#### TASK REQUIREMENTS
Write the data out again in full, with no departure from the original.

*** Opening of EXERCISE DATA ***

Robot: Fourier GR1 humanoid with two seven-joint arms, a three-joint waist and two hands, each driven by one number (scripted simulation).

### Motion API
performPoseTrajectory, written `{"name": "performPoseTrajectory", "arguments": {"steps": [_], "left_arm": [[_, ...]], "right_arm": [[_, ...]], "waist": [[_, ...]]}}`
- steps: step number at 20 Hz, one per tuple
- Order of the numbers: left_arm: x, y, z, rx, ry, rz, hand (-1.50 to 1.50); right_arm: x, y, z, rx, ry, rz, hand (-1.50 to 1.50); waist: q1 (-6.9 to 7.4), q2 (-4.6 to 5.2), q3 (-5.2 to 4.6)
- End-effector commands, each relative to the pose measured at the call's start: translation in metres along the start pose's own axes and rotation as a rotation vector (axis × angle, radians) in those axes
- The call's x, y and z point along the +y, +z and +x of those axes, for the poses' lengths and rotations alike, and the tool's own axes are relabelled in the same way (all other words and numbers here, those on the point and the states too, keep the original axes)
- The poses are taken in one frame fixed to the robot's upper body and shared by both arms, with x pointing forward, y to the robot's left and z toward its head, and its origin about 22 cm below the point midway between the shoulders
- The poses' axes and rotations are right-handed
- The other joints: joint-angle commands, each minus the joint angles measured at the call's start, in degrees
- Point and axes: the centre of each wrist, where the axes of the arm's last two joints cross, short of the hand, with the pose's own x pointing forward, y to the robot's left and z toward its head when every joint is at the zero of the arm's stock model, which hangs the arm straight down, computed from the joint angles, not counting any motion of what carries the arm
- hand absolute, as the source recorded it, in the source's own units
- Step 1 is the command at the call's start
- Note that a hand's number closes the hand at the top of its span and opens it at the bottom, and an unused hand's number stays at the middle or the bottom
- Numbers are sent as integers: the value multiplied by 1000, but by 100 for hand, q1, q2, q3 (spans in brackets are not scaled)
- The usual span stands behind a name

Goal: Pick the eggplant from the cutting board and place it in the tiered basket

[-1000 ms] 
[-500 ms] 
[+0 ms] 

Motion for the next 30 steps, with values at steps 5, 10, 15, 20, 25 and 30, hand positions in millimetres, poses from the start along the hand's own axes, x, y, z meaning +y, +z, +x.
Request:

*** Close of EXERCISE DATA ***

#### WRITTEN REPLY
Robot: Fourier GR1 humanoid with two seven-joint arms, a three-joint waist and two hands, each driven by one number (scripted simulation).

### Motion API
performPoseTrajectory, written `{"name": "performPoseTrajectory", "arguments": {"steps": [_], "left_arm": [[_, ...]], "right_arm": [[_, ...]], "waist": [[_, ...]]}}`
- steps: step number at 20 Hz, one per tuple
- Order of the numbers: left_arm: x, y, z, rx, ry, rz, hand (-1.50 to 1.50); right_arm: x, y, z, rx, ry, rz, hand (-1.50 to 1.50); waist: q1 (-6.9 to 7.4), q2 (-4.6 to 5.2), q3 (-5.2 to 4.6)
- End-effector commands, each relative to the pose measured at the call's start: translation in metres along the start pose's own axes and rotation as a rotation vector (axis × angle, radians) in those axes
- The call's x, y and z point along the +y, +z and +x of those axes, for the poses' lengths and rotations alike, and the tool's own axes are relabelled in the same way (all other words and numbers here, those on the point and the states too, keep the original axes)
- The poses are taken in one frame fixed to the robot's upper body and shared by both arms, with x pointing forward, y to the robot's left and z toward its head, and its origin about 22 cm below the point midway between the shoulders
- The poses' axes and rotations are right-handed
- The other joints: joint-angle commands, each minus the joint angles measured at the call's start, in degrees
- Point and axes: the centre of each wrist, where the axes of the arm's last two joints cross, short of the hand, with the pose's own x pointing forward, y to the robot's left and z toward its head when every joint is at the zero of the arm's stock model, which hangs the arm straight down, computed from the joint angles, not counting any motion of what carries the arm
- hand absolute, as the source recorded it, in the source's own units
- Step 1 is the command at the call's start
- Note that a hand's number closes the hand at the top of its span and opens it at the bottom, and an unused hand's number stays at the middle or the bottom
- Numbers are sent as integers: the value multiplied by 1000, but by 100 for hand, q1, q2, q3 (spans in brackets are not scaled)
- The usual span stands behind a name

Goal: Pick the eggplant from the cutting board and place it in the tiered basket

[-1000 ms] 
[-500 ms] 
[+0 ms] 

Motion for the next 30 steps, with values at steps 5, 10, 15, 20, 25 and 30, hand positions in millimetres, poses from the start along the hand's own axes, x, y, z meaning +y, +z, +x.
Request:

What appears above is the complete answer to the exercise.